--- Data provided ---

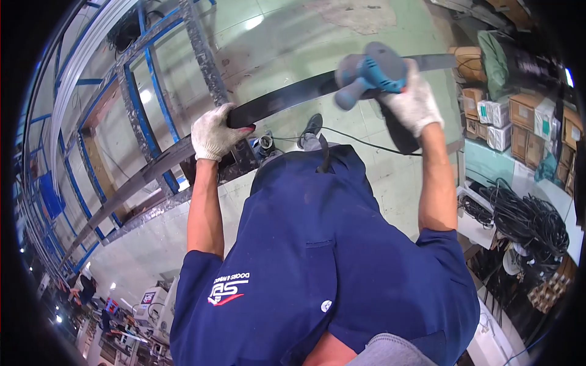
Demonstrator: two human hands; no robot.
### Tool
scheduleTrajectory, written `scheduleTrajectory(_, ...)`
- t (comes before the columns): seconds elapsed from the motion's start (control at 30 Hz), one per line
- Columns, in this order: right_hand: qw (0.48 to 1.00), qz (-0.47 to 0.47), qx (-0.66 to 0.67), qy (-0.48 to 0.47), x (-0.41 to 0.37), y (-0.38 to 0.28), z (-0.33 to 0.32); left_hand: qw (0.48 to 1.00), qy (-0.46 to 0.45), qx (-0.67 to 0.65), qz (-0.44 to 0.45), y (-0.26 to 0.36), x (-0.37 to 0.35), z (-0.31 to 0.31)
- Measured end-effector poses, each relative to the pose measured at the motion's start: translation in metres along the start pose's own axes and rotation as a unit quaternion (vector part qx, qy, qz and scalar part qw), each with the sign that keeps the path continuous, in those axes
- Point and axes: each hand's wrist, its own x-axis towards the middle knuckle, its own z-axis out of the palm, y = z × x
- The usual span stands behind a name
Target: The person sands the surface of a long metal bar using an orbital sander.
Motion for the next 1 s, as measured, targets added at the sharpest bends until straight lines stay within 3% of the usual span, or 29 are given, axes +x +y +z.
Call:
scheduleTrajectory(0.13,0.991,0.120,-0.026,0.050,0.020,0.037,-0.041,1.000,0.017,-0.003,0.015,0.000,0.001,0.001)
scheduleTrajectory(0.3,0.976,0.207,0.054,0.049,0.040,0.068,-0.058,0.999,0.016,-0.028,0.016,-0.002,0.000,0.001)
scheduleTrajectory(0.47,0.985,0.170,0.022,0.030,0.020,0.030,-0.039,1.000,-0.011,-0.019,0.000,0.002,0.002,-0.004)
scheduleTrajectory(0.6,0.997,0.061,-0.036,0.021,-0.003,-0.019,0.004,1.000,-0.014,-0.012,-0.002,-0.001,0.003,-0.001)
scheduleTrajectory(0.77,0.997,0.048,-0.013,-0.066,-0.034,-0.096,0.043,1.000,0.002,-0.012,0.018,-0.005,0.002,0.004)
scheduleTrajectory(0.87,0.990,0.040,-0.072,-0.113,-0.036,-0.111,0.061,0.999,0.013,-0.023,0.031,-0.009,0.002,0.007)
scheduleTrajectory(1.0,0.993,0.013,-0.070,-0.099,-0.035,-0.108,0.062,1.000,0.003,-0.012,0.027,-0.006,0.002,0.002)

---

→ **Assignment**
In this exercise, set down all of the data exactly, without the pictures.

→ **Completed exercise**
Demonstrator: two human hands; no robot.
### Tool
scheduleTrajectory, written `scheduleTrajectory(_, ...)`
- t (comes before the columns): seconds elapsed from the motion's start (control at 30 Hz), one per line
- Columns, in this order: right_hand: qw (0.48 to 1.00), qz (-0.47 to 0.47), qx (-0.66 to 0.67), qy (-0.48 to 0.47), x (-0.41 to 0.37), y (-0.38 to 0.28), z (-0.33 to 0.32); left_hand: qw (0.48 to 1.00), qy (-0.46 to 0.45), qx (-0.67 to 0.65), qz (-0.44 to 0.45), y (-0.26 to 0.36), x (-0.37 to 0.35), z (-0.31 to 0.31)
- Measured end-effector poses, each relative to the pose measured at the motion's start: translation in metres along the start pose's own axes and rotation as a unit quaternion (vector part qx, qy, qz and scalar part qw), each with the sign that keeps the path continuous, in those axes
- Point and axes: each hand's wrist, its own x-axis towards the middle knuckle, its own z-axis out of the palm, y = z × x
- The usual span stands behind a name
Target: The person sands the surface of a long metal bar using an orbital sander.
Motion for the next 1 s, as measured, targets added at the sharpest bends until straight lines stay within 3% of the usual span, or 29 are given, axes +x +y +z.
Call:
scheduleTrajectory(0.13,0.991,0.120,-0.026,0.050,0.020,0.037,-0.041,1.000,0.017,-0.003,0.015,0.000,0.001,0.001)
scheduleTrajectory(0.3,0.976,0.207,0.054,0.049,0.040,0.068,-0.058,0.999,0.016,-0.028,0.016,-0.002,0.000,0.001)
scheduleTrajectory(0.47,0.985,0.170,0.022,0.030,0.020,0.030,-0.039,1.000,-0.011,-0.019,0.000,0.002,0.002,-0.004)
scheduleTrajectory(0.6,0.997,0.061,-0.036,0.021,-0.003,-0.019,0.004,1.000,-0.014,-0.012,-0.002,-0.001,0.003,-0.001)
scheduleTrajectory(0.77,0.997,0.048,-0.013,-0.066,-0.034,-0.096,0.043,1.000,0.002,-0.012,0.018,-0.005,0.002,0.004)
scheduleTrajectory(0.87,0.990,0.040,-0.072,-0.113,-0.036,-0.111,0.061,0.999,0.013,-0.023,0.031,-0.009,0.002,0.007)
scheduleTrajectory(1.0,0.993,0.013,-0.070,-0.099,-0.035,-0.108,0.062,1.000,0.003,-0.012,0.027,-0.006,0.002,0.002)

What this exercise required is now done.